What to do
I need the number of lines in the data that contain the word "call", and nothing beyond it.

Data
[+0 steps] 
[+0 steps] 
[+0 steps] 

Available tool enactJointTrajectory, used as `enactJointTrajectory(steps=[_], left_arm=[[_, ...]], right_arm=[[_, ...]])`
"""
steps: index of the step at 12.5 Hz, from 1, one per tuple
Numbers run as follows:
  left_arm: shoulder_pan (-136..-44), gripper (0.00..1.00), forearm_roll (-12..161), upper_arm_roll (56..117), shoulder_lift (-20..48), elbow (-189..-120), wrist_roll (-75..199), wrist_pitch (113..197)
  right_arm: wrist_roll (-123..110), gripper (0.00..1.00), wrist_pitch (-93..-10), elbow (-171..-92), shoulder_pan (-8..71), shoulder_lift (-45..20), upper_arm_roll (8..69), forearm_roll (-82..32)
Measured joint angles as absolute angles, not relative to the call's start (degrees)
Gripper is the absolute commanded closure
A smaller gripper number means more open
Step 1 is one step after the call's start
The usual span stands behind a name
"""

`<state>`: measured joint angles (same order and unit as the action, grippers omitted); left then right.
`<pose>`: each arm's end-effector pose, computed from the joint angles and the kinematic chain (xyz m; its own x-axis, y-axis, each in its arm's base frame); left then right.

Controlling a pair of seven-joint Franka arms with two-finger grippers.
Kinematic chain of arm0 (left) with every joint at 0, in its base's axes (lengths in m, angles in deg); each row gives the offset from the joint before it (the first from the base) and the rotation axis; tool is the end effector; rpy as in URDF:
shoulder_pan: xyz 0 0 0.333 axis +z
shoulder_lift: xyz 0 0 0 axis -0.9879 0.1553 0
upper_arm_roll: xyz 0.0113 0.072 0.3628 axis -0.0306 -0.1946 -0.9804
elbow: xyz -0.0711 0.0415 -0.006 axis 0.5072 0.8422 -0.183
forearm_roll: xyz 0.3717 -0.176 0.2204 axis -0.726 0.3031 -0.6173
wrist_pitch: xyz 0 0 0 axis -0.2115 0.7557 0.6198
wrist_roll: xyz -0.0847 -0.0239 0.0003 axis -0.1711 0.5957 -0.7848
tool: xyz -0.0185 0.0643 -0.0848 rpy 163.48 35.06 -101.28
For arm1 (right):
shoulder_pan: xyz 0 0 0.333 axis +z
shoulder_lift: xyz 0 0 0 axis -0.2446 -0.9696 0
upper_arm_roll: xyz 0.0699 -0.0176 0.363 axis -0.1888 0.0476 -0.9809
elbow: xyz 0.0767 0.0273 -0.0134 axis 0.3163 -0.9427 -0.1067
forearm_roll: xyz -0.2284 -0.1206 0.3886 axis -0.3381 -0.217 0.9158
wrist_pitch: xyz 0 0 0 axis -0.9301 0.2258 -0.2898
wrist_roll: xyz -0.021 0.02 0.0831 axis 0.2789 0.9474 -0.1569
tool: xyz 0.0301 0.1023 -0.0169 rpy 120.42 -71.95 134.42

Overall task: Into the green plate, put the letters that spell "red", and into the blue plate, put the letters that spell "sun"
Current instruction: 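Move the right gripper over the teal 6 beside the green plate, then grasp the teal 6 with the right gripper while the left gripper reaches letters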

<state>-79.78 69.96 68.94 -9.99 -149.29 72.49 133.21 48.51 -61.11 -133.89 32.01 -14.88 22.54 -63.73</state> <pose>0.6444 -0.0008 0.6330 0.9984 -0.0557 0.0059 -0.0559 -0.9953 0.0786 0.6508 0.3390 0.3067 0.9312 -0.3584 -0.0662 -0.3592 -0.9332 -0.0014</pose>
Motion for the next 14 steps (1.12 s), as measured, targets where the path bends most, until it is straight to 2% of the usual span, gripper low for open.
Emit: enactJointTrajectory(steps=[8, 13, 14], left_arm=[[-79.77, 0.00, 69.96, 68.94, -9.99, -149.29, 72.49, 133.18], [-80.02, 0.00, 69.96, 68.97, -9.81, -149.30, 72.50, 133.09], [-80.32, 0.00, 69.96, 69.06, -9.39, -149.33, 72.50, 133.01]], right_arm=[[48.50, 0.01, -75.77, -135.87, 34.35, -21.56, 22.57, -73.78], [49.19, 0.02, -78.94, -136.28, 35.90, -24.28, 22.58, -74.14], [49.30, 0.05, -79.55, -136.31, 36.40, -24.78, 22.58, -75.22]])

Exercise result
2